Por Jaguar Negro

Cancún, Quintana Roo. Pese a todo: las denuncias de los desaparecidos, el elevado índice delictivo que presenta Quintana Roo en la península y las graves denuncias, como la que hizo una madre a la que le pedían dinero para emitir la alerta Ámber, el fiscal de Quintana Roo, Oscar Montes de Oca, logró llegar a enero contra todo pronóstico.

Quintana Roo acumuló de enero a noviembre más de 47 mil delitos, contra casi 4 mil de Yucatán y poco más de 23 mil de Campeche.
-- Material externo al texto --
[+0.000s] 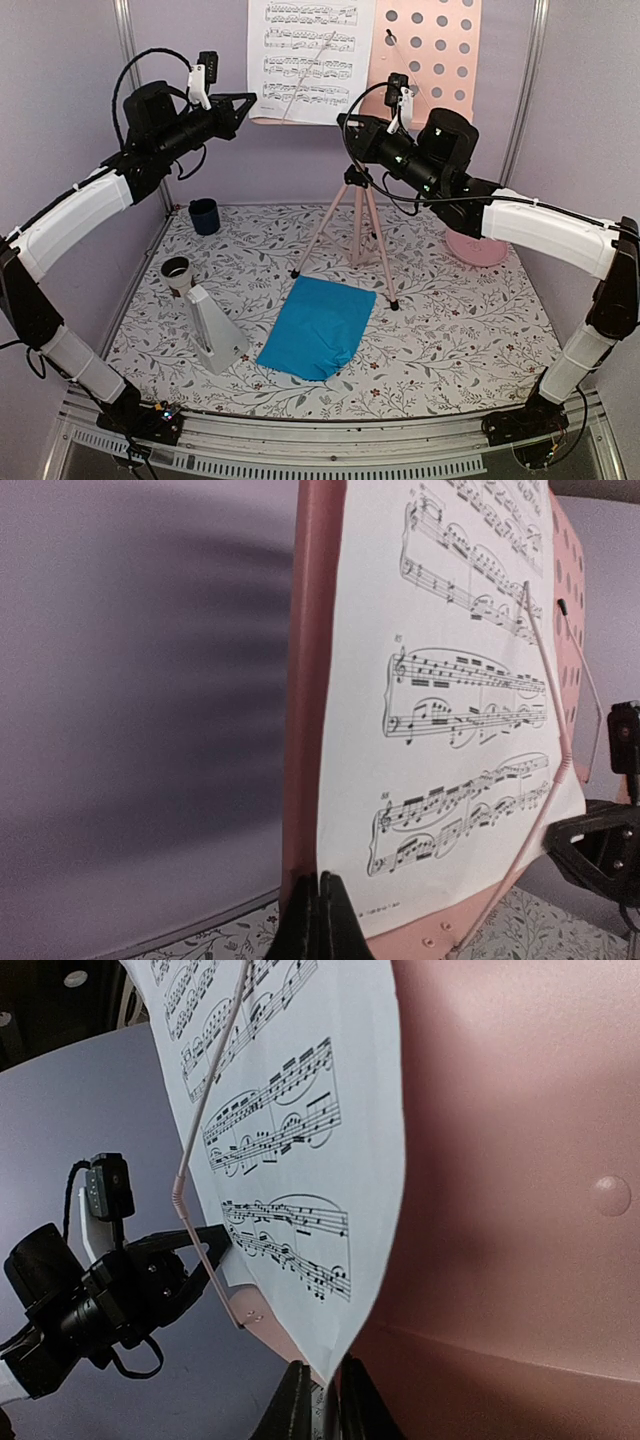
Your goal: Set up the instrument practice props
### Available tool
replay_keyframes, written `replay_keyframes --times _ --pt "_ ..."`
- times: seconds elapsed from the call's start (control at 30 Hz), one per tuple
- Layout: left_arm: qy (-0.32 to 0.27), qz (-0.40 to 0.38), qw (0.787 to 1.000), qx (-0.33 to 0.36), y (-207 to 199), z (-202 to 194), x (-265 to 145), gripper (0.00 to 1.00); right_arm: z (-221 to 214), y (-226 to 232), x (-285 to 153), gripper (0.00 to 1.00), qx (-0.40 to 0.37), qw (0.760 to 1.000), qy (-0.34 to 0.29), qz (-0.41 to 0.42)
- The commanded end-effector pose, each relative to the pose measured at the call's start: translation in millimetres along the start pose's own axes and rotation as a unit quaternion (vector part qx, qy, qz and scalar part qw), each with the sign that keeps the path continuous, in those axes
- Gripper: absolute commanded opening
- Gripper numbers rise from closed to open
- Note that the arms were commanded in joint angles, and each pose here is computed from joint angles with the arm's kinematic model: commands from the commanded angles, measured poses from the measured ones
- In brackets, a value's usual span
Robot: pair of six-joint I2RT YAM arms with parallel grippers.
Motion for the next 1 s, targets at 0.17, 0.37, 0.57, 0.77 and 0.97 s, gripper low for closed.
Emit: replay_keyframes --times 0.17,0.37,0.57,0.77,0.97 --pt "-0.036 -0.016 0.999 0.006 -15 20 -14 0.25 6 -13 -12 0.41 -0.016 0.999 0.009 -0.037" --pt "-0.040 -0.008 0.999 0.010 -20 23 -25 0.54 14 -5 -23 0.63 -0.031 0.999 0.005 -0.011" --pt "-0.041 0.020 0.999 0.012 -19 16 -47 0.63 16 2 -43 0.79 -0.051 0.999 0.011 0.014" --pt "0.018 0.057 0.998 0.034 -14 -13 -74 0.66 -5 10 -79 0.87 -0.090 0.993 0.060 0.053" --pt "0.147 -0.017 0.986 0.081 -49 -98 -101 0.65 -51 8 -120 0.90 -0.104 0.978 0.159 0.090"
Point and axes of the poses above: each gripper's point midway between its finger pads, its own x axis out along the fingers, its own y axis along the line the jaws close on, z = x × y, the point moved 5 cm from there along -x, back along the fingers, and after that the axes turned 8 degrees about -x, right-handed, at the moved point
La fiscalía es uno de los pocos cargos transexenales, es decir, que exceden el mandato de un gobierno estatal que dura entre cinco o seis años, dependiendo el período.

Montes de Oca fue designado fiscal del estado con una ley modificada en el 2018 para que pudiera serlo: no tenía la residencia mínima establecida por la ley de ese entonces, que exigía al menos 10 años, y el Congreso modificó ese requisito para dejarlo en cinco años, que tampoco cumplía el actual fiscal.
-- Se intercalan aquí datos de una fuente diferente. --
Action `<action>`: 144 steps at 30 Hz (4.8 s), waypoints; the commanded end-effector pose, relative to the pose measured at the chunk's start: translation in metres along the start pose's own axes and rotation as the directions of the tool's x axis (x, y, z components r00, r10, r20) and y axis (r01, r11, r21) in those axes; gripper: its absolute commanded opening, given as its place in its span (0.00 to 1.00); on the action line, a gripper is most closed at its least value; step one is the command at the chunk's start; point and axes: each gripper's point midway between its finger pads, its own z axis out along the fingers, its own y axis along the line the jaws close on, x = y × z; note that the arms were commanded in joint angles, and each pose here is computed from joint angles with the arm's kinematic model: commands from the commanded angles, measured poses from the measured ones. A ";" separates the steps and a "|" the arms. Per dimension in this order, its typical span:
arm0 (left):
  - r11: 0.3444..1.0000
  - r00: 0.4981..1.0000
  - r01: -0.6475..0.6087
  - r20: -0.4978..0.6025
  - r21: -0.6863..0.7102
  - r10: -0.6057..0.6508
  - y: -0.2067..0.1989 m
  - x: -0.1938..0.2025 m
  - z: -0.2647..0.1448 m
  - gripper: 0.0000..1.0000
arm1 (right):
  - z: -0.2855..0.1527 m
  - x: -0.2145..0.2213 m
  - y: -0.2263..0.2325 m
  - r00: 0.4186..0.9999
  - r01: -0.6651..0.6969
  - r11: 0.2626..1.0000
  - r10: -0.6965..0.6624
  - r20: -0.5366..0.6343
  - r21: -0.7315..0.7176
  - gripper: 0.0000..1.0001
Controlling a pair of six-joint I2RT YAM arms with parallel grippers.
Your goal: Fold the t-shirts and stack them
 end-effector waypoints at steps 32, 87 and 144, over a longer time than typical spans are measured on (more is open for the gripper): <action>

Con él ingresó Alberto Capella en Seguridad Pública que salió envuelto en un escándalo por la represión del 9N contra grupos feministas.
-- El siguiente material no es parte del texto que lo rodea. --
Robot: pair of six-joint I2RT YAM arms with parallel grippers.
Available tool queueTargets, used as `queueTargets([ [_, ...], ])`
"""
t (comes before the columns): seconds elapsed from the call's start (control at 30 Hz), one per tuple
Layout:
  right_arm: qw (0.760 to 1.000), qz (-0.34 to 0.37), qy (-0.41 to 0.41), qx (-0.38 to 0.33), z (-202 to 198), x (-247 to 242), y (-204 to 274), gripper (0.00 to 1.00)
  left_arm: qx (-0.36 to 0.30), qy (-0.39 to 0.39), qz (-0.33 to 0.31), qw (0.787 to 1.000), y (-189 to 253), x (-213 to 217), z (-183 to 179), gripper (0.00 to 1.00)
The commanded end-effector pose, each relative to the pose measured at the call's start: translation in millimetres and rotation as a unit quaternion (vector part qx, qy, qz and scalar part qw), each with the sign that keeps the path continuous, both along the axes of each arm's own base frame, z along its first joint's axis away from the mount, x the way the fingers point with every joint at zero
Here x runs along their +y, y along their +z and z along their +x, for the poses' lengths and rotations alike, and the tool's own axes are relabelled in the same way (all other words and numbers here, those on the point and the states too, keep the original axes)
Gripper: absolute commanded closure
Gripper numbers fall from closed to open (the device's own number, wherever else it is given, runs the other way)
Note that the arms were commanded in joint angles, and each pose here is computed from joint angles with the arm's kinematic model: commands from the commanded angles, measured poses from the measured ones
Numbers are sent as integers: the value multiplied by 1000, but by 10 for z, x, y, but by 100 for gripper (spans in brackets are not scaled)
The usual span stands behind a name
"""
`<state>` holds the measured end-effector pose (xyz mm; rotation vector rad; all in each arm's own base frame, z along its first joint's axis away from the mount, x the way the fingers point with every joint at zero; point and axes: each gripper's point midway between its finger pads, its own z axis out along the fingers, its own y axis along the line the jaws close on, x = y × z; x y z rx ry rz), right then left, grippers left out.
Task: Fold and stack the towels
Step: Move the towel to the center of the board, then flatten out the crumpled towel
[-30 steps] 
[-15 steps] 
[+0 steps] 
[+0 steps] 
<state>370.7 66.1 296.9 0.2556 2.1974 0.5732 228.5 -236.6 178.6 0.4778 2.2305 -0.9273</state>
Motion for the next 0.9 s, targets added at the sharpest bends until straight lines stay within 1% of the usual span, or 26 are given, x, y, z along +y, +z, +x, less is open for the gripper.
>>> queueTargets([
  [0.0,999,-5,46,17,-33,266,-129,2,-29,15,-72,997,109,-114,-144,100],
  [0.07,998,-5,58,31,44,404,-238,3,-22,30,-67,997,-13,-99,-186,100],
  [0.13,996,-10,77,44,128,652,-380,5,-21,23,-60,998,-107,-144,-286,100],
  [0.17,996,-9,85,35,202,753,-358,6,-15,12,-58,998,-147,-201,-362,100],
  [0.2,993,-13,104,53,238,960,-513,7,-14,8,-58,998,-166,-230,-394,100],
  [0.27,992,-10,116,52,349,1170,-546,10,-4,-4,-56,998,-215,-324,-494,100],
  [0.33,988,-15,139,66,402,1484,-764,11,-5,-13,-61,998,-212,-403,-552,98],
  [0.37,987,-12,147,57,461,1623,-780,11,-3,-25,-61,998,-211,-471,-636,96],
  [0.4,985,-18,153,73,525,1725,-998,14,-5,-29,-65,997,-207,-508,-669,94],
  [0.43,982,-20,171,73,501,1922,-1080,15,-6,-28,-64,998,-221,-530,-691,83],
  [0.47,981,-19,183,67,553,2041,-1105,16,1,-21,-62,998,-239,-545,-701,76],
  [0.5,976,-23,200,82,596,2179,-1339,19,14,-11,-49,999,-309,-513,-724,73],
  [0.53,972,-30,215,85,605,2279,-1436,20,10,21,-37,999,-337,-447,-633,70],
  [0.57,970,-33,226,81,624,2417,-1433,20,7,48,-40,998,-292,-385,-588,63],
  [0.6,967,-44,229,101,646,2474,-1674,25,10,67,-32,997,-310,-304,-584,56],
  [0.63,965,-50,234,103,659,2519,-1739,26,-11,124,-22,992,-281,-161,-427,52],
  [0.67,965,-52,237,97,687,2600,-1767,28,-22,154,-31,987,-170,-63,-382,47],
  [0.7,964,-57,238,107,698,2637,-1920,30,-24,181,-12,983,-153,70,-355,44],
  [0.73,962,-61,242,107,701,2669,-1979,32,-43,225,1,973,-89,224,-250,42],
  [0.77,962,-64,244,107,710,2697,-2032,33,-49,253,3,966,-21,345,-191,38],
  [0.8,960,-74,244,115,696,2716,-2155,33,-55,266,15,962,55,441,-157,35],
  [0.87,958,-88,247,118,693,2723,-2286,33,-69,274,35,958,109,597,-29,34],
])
Desde hace algunas semanas, algunos medios impresos han montado una campaña para mostrar supuestos resultados de Montes de Oca, que contrastan con las cifras publicadas por el Secretariado Ejecutivo, que es un organismo autónomo con participación ciudadana, que revela que Quintana Roo es el estado con mayor número de delitos, tanto de fuero federal como estatal.

Aun así el Fiscal sigue enquistado en el gobierno de Mara Lezama y al parecer se quedará, «nadando de a muertito» pese a los magros resultados, con miles de carpetas de investigación archivadas, que representan a personas que no encuentran justicia en Quintana Roo.